Questo sistema è stato assecondato negli anni dal meccanismo delle gare regionali per attribuire ai gestori le tratte di Tpl sulla base di bacini provinciali o interprovinciali. All’ombra di un equivoco di fondo: chi assegna le concessioni è l’ente pubblico Regione. Chi concorre alle assegnazioni sono formalmente società di diritto privato, i cui soci di maggioranza, assoluta o relativa, sono però gli Enti locali. Ovverosia sostanzialmente altri soggetti pubblici. Una commistione che, al di là dei formalismi giuridici messi a punto da menti raffinate e pervertite, si basa su una suddivisione delle “sfere di competenza” che stava bene a tutti, “trasversalmente y consociativamente”. Un contesto di “mercato” all’Amatriciana, nel quale l’efficienza dei servizi di trasporto, la soddisfazione dell’utenza e il contenimento dei costi erano variabili dipendenti del quieto vivere sul piano politico-autocratico-istituzionale.

A torto o a ragione – ai posteri l’ardua sentenza – la decisione della Giunta regionale (e del Consiglio) di procedere con una gara internazionale del valore di 4 miliardi di euro per l’affidamento del servizio di Tpl a un gestore unico per tutta la Toscana, è stata la miccia lasciata nella polveriera. La vittoria dei francesi di Ratp-Atolinee Toscane la deflagrazione che sta squassando il vecchio mondo, che reagisce in maniera scomposta e poco razionale di fronte alla nuova fase che ne sancisce il definitivo tramonto. Anche se, contraddizione nelle contraddizioni, Autolinee Toscane è una società detenuta al 100% da una società a sua volta praticamente pubblica. Che a Parigi e nell’Ile-de-France è monopolista del Tpl e della metropolitana.

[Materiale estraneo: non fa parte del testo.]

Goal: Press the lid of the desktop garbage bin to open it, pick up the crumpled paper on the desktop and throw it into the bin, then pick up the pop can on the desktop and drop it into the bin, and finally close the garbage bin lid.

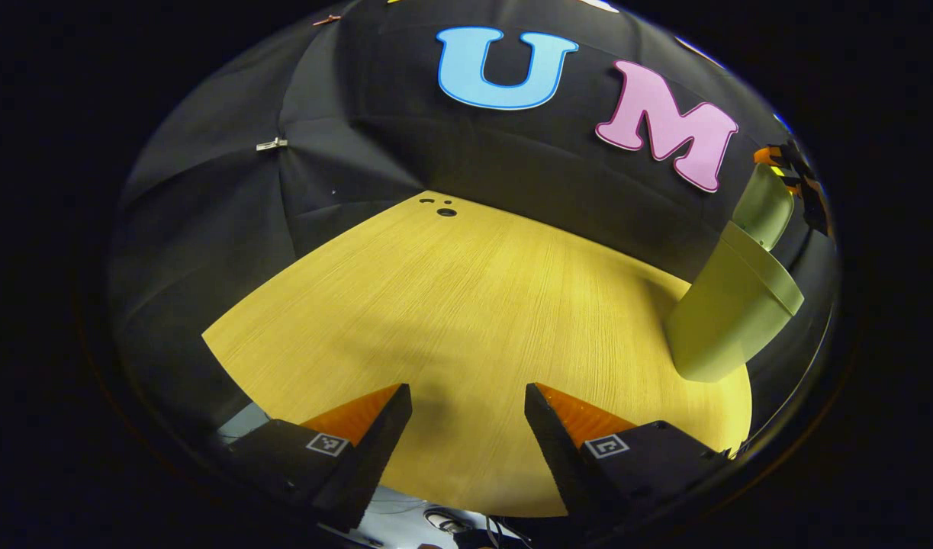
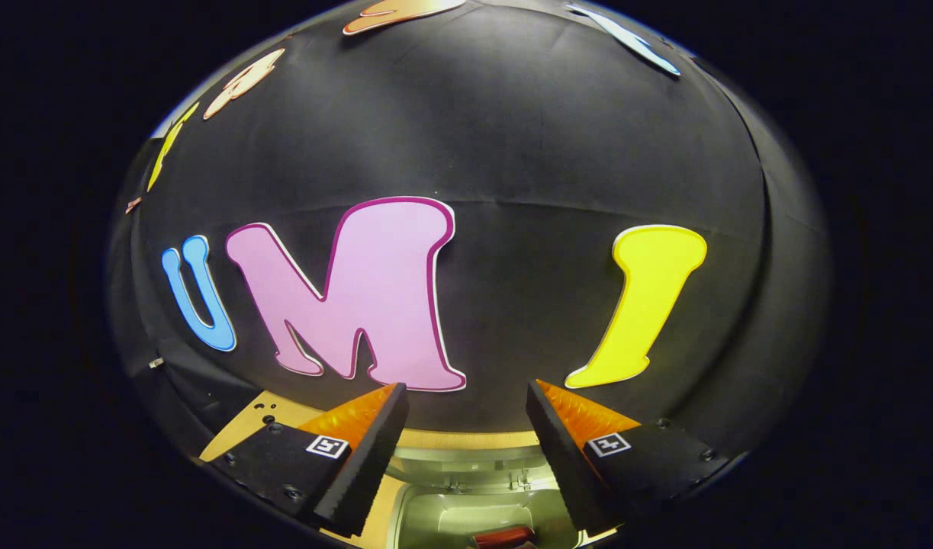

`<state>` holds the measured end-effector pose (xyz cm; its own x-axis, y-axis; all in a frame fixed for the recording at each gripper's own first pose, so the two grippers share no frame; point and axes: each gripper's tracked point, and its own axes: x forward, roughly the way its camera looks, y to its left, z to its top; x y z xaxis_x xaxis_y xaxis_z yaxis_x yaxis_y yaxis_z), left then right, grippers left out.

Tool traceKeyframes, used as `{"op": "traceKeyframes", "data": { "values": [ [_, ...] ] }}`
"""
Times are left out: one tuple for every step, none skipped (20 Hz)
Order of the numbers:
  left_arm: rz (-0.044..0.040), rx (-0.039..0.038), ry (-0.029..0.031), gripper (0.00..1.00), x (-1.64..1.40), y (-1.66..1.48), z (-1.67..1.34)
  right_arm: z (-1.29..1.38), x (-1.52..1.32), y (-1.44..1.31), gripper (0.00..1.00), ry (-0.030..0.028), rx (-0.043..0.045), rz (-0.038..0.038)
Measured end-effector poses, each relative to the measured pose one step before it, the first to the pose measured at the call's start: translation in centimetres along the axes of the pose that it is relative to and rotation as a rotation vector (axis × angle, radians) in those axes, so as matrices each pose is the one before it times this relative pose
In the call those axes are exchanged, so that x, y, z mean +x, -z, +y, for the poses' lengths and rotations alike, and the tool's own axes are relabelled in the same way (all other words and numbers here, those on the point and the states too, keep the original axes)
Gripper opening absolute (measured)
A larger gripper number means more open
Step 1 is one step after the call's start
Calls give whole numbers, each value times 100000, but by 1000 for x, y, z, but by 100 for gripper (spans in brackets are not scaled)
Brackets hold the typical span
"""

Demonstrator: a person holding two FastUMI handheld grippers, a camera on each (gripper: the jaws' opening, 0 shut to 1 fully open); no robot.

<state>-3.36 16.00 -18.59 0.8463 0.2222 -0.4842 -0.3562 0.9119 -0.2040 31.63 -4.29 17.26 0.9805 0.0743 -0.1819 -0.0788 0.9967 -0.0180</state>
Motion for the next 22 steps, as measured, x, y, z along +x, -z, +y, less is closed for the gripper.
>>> {"op": "traceKeyframes", "data": {
  "values": [
    [552,-123,2,96,8,192,14,192,-312,301,97,-481,-1957,448],
    [406,35,76,96,59,323,39,88,-336,203,97,-267,-1862,886],
    [516,108,140,96,31,169,-97,2,-471,171,97,187,-1304,386],
    [371,84,433,96,139,242,-62,33,-439,311,98,69,-328,356],
    [236,227,528,96,166,73,-161,56,-460,364,97,-184,548,481],
    [318,369,411,96,78,184,-69,13,-572,379,98,-193,1043,200],
    [283,186,536,96,170,2,-263,-5,-467,599,98,-192,1455,105],
    [26,-34,912,96,62,6,-234,-37,-596,621,97,16,1553,265],
    [-113,208,903,96,15,-69,-274,-290,-530,796,98,534,411,648],
    [-309,601,711,96,27,-54,-268,-176,-490,1105,98,261,-402,1272],
    [-306,1050,791,96,70,-143,-210,-58,-404,1227,98,171,-694,1438],
    [102,1121,623,96,112,-29,-208,-80,-362,1301,97,81,-186,1597],
    [410,1109,404,96,82,-33,-137,12,-293,1093,98,389,647,1229],
    [288,963,365,96,-11,142,-53,-143,-329,1115,97,414,823,487],
    [339,836,468,96,-13,-48,-134,6,-179,1216,98,452,672,848],
    [111,746,405,96,119,27,-19,392,678,1035,98,344,612,1357],
    [-106,740,487,96,24,-123,-95,41,-214,1259,98,281,391,1500],
    [22,793,269,96,55,-13,-74,-790,-1443,642,98,418,353,1075],
    [219,790,205,96,46,-57,-96,-80,-124,863,98,304,417,633],
    [300,657,48,96,-134,284,-53,-82,-88,550,98,477,373,-109],
    [248,433,6,96,-29,89,-5,-16,-48,572,98,268,191,1],
    [316,241,16,96,-13,112,-19,-34,-81,477,98,230,-15,191]
  ]
}}
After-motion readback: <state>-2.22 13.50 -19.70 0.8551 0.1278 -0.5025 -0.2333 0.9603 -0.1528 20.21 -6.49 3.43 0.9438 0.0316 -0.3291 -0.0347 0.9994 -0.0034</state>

Come sarà il nuovo mondo, e se i cittadini utenti del Tpl toscano ci guadagneranno o meno in termini di qualità del servizio, ancora non è dato sapere. Nella fase che si apre, tuttavia, una cosa pare apprezzabile. La divisione dei ruoli tra controllore, la Regione Toscana, e gestore, la società specializzata nella gestione dei trasporti. Naturalmente nella speranza che alle inefficienze dei piccoli oligopoli di provincia non si sostituisca la grande inefficienza del monopolista regionale. E con l’auspicio che il sistema pubblico sappia dotarsi di professionalità e strumenti di controllo efficaci rispetto alla verifica della qualità dei servizi, e ai poteri di sanzione.

Sarebbe quantomeno disdicevole, per esser carini, fra un paio d’anni o giù di lì, che la Regione Toscana si trovasse nella stessa imbarazzante situazione in cui s’è trovato lo Stato italiano nei confronti di Autostrade Spa, dopo la tragedia del ponte Morandi. «Come il cane che fa la guardia all’aglio: né lo mangia, né lo fa mangiare».